Fast forward quite a few years later... well not that many years later! My gaming slowed with adulthood on the horizon until it became more of a rare occurance. Then I started dating someone who was as in love with video games – most particularly with Nintendo – as I had always been. You might know him.

Something that I always wanted, yes? Yes. But was I aware of what the term "true gamer" really meant at that point? Not at all. For most of my life, I was probably one of the best gamers amongst my circle of friends. So I'm not sure if it was merely just my slowdown on gaming or age or what have you, but compared to Jared, I suck as hard as the class president from my highschool! The first time we ever gamed together, we played Smash Bros. on the N64 and I got my ass handed to me. Begging for a rematch, it happened again. And again. And again until the point where I threw my controller down and said that we couldn't play Smash anymore. And suddenly I felt exactly how all of the guys that I'd ever known, friends or whatever, probably felt. I was nowhere near on the same playing level and it drove me crazy. After a few weeks, however I did beat him on occassion, but it was always followed up with a super-quick owning on his part. It's to the point now, that I for the most part can't stand playing with him unless we can play on the same team.

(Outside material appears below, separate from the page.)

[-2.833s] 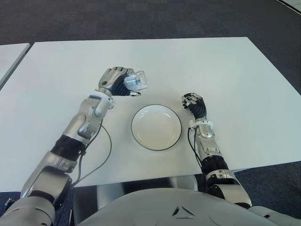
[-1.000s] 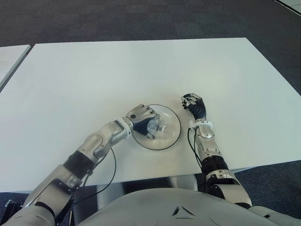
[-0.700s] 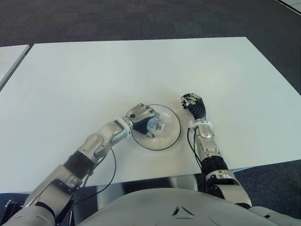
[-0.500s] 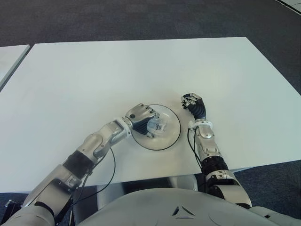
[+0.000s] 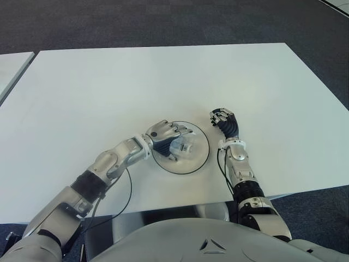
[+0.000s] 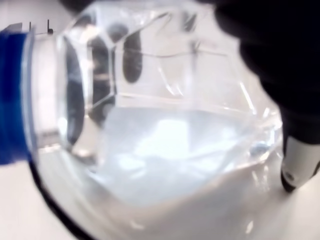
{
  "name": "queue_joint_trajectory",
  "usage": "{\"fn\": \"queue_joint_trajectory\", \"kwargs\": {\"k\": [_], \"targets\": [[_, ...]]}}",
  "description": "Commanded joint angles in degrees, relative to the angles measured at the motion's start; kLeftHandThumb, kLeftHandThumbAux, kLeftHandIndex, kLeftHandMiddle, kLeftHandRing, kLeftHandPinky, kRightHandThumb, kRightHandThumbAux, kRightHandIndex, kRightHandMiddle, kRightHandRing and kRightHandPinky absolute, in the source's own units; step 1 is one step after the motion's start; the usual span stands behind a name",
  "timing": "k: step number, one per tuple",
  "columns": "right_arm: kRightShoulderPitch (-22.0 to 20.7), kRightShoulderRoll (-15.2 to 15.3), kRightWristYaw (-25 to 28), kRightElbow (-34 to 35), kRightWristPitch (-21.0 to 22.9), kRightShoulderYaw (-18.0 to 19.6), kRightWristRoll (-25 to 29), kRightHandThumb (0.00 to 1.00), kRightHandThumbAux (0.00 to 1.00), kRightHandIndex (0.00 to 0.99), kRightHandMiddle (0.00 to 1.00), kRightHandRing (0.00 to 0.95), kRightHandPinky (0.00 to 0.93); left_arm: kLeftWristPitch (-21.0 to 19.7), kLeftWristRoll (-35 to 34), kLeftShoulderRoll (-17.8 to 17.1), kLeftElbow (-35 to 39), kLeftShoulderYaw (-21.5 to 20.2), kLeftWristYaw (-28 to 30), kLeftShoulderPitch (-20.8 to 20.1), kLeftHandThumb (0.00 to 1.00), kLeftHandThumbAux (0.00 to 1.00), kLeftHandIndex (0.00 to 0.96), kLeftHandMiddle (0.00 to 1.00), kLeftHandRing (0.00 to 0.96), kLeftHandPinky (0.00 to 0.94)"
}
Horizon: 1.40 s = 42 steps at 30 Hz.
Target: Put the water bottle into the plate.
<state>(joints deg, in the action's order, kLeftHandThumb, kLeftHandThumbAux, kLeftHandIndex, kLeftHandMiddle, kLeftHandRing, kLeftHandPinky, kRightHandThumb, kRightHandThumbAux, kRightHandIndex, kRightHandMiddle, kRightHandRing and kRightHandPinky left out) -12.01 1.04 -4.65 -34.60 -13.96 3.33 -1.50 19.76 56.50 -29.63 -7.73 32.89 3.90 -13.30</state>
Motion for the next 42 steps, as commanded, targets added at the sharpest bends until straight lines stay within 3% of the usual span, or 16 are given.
{"fn": "queue_joint_trajectory", "kwargs": {"k": [1, 9, 24, 39, 42], "targets": [[2.93, -0.48, -0.21, -2.9, 3.81, 0.0, 0.06, 0.704, 0.729, 0.432, 0.61, 0.597, 0.582, -0.03, 2.78, -0.39, -0.69, 0.0, -6.13, 1.58, 0.024, 0.602, 0.002, 0.005, 0.005, 0.005], [2.72, -0.58, 0.08, -3.22, 3.71, 0.07, 0.34, 0.705, 0.73, 0.432, 0.616, 0.602, 0.591, -0.88, 9.19, -0.46, -0.92, 0.54, -18.94, 1.92, 0.0, 0.561, 0.0, 0.0, 0.0, 0.0], [2.73, -0.65, -0.18, -3.13, 4.1, 0.18, 0.36, 0.706, 0.729, 0.433, 0.619, 0.605, 0.591, -4.68, 17.3, 0.07, -2.67, 2.04, -35.29, 1.66, 0.033, 0.473, 0.0, 0.0, 0.0, 0.0], [2.68, -0.6, 0.18, -2.94, 4.62, 0.25, 0.6, 0.704, 0.73, 0.433, 0.614, 0.603, 0.589, -4.19, 15.83, 1.99, -7.36, 2.36, -50.35, 0.71, 0.115, 0.39, 0.0, 0.0, 0.0, 0.0], [2.61, -0.63, 0.03, -3.07, 4.75, 0.33, 0.63, 0.704, 0.73, 0.432, 0.614, 0.604, 0.592, -2.49, 12.62, 3.83, -9.21, 1.08, -56.71, 1.71, 0.111, 0.393, 0.0, 0.0, 0.0, 0.0]]}}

So here are some points to remember in case you are currently struggling with your gamer partner or if you're considering something as inane as dating a gamer.

The No-Spin Zone

Dating a gamer entails a lot of things, first and foremost that no matter how important the subject matter is, it's damn near impossible to get them to tear their eyes off of the screen to talk while a game's on. Sometimes I'll just start saying completely random and totally insane things just to get his attention and my response is always either a grunt or an "uh huh," "mmhmm," "yep," etc. I could say the house was on fire and I might as well be talking to myself. It's times like those that I can completely understand the frustration my parents must've felt whenever I zoned them out while playing Mario.

How to deal:

Once in awhile, if I'm feeling rather mean, I'll simply stand in front of the television until the controller gets put down long enough to give me a response to whatever my question was. However, the release of fantastic games on the DS has just about ruined this little manuever for me. I think I've thrown things before, but usually that just results in a quick duck and a "Hey, watch out!", all the while the eyes are still glued to the screen. None of the above works while Jared's in the middle of Resident Evil 4. Maybe if I donned a zombie outfit I could get a little eye contact. Or perhaps one of Ashley's...

Basically, you're trying to communicate with someone who's communication lines are irrevocably jammed. And just like you would with a television that's having trouble getting a signal, the only recourse is violence. Jar them out of their video game stupor with close-range high-pitch noises, by blocking the screen howver you can, or resort to outright violence, if it comes to that.